Yahoo Pipe:如何解析子 DIV
对于一个有多个DIV的页面,如何只从包含有用文本的DIV中获取内容,并避免其他用于广告的DIV等。
例如,这样的页面结构:
……
<div id="articlecopy">
<div class="advertising 1">Ads I do not want to fetch.</div>
<p>Useful texts go here</p>
<div class="advertising 2">Ads I do not want to fetch.</div>
<div class="related_articles_list">I do not want to read related articles so parse this part too</div>
</div>
在
这个虚构的例子中,我想去掉广告的两个 DIV 和相关文章的 DIV。我想要的只是获取
父 DIV 中的有用内容。
管道可以做到这一点吗?
谢谢。
For a page which has multiple DIVs, how to just fetch content from DIVs that contain useful text and avoid other DIVs that are for ads, etc.
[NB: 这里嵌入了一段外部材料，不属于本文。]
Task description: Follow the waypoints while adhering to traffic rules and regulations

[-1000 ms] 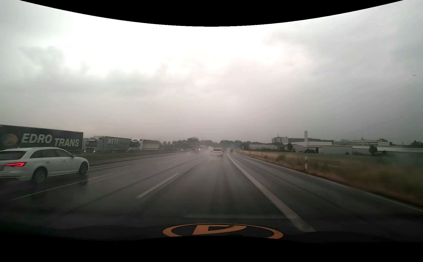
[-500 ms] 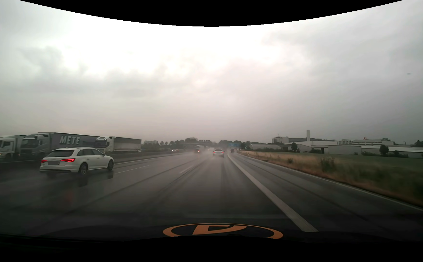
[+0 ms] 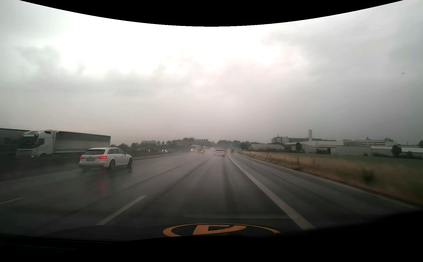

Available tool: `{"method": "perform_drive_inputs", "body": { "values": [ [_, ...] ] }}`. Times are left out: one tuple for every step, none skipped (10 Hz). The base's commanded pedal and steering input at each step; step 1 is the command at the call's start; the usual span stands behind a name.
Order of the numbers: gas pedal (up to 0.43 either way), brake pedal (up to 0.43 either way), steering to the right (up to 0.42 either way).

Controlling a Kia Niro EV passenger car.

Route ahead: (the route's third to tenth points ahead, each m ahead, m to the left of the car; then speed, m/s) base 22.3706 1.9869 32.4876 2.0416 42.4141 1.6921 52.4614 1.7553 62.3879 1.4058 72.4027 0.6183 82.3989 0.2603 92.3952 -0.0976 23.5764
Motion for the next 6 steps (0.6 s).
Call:
{"method": "perform_drive_inputs", "body": {
  "values": [
    [0.059, 0.000, 0.004],
    [0.059, 0.000, 0.004],
    [0.059, 0.000, 0.004],
    [0.059, 0.000, 0.004],
    [0.067, 0.000, 0.004],
    [0.067, 0.000, 0.003]
  ]
}}
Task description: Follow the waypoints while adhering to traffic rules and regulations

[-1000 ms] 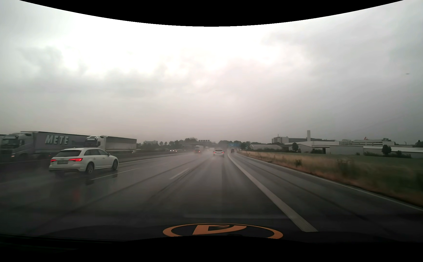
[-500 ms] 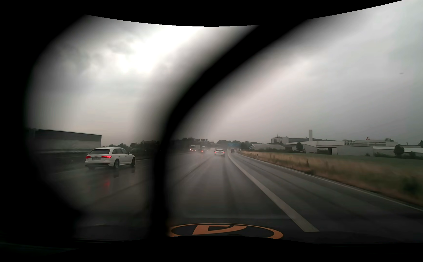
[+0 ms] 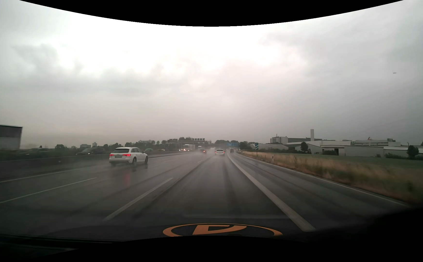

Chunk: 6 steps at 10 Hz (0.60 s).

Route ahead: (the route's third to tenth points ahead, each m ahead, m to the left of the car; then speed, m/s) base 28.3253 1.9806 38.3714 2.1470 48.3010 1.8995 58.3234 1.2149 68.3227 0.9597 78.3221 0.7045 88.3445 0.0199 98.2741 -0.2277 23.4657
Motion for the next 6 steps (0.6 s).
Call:
{"method": "perform_drive_inputs", "body": {
  "values": [
    [0.079, 0.000, 0.003],
    [0.079, 0.000, 0.003],
    [0.079, 0.000, 0.003],
    [0.087, 0.000, 0.004],
    [0.087, 0.000, 0.003],
    [0.087, 0.000, 0.003]
  ]
}}
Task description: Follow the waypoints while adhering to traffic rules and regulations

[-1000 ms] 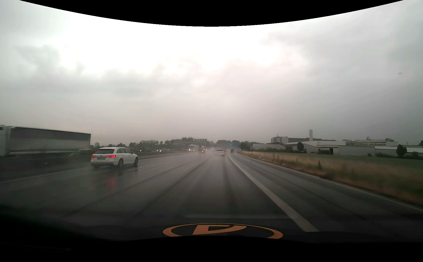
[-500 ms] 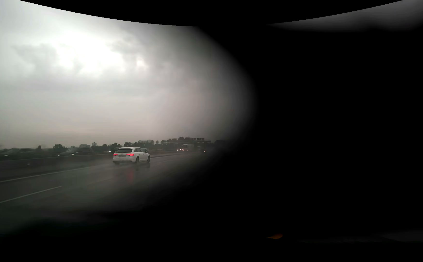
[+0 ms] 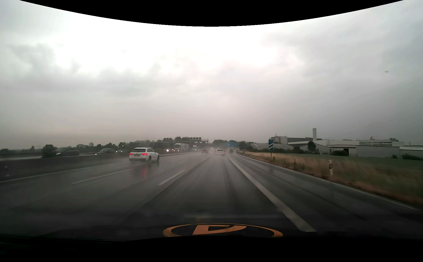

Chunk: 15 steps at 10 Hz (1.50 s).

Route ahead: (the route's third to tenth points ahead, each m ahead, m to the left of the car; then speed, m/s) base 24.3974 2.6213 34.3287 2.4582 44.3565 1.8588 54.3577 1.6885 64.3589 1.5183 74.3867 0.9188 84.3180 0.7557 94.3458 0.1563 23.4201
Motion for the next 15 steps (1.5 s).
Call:
{"method": "perform_drive_inputs", "body": {
  "values": [
    [0.087, 0.000, 0.003],
    [0.087, 0.000, 0.003],
    [0.087, 0.000, 0.003],
    [0.087, 0.000, 0.003],
    [0.087, 0.000, 0.003],
    [0.087, 0.000, 0.003],
    [0.087, 0.000, 0.003],
    [0.087, 0.000, 0.003],
    [0.087, 0.000, 0.003],
    [0.087, 0.000, 0.001],
    [0.087, 0.000, 0.000],
    [0.079, 0.000, 0.000],
    [0.079, 0.000, 0.000],
    [0.079, 0.000, 0.000],
    [0.079, 0.000, 0.000]
  ]
}}
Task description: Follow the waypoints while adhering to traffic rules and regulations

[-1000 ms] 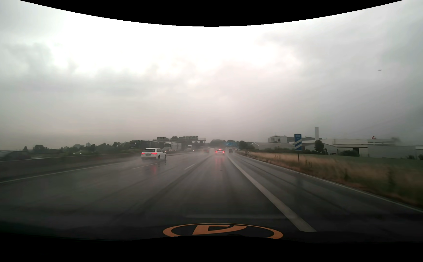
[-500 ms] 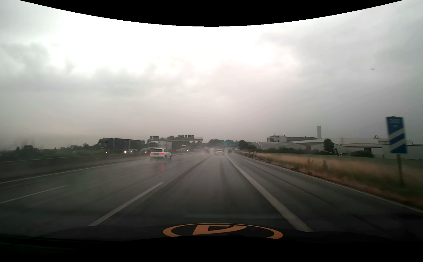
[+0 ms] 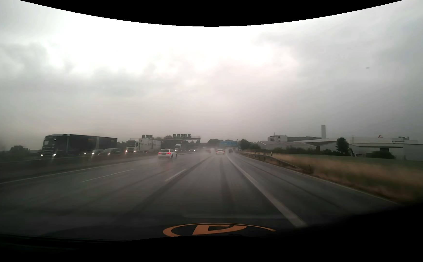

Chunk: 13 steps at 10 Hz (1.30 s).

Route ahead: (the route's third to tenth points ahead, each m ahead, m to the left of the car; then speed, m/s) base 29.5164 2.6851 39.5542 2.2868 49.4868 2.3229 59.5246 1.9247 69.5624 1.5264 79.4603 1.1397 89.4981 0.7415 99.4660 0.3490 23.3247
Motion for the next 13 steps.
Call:
{"method": "perform_drive_inputs", "body": {
  "values": [
    [0.079, 0.000, 0.001],
    [0.079, 0.000, 0.001],
    [0.079, 0.000, 0.001],
    [0.079, 0.000, 0.001],
    [0.079, 0.000, 0.002],
    [0.087, 0.000, 0.002],
    [0.087, 0.000, 0.002],
    [0.098, 0.000, 0.002],
    [0.098, 0.000, 0.002],
    [0.110, 0.000, 0.002],
    [0.110, 0.000, 0.002],
    [0.110, 0.000, 0.002],
    [0.118, 0.000, 0.002]
  ]
}}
For example, a page structure like this:
...
<div id="articlecopy">
<div class="advertising 1">Ads I do not want to fetch.</div>
<p>Useful texts go here</p>
<div class="advertising 2">Ads I do not want to fetch.</div>
<div class="related_articles_list">I do not want to read related articles so parse this part too</div>
</div>
...
In this fictional example, I want get rid of the two DIVs for advertising and the DIV for related articles. All I want is to fetch the useful content in
inside the parent DIV.
Can Pipe do this?
Thank you.
如果你对这篇内容有疑问,欢迎到本站社区发帖提问 参与讨论,获取更多帮助,或者扫码二维码加入 Web 技术交流群。
绑定邮箱获取回复消息
由于您还没有绑定你的真实邮箱,如果其他用户或者作者回复了您的评论,将不能在第一时间通知您!
发布评论
评论(1)
尝试使用 xpath 的 YQL 模块。沿着这些思路:
上面的查询将检索
内的 html 部分。父级
举例来说,您有一个包含多个 DIV 的页面,但您想要的页面如下所示:
您可以将上面的 YQL 字符串更改为:
我自己最近才发现 YQL,并且对使用 xpath 相当陌生,但它有到目前为止为我工作。
Try the YQL module with xpath. Something along these lines:
The above query will retrieve the part of the html inside the <p> tag under the parent <div> tag. You can get fancy with xpath if your DIVs have attributes.
Say for example you had a page with several DIVs, but the one you wanted looked like this:
You would change the YQL string above to this:
I've only recently discovered YQL myself, and am fairly new to using xpaths, but it has worked for me so far.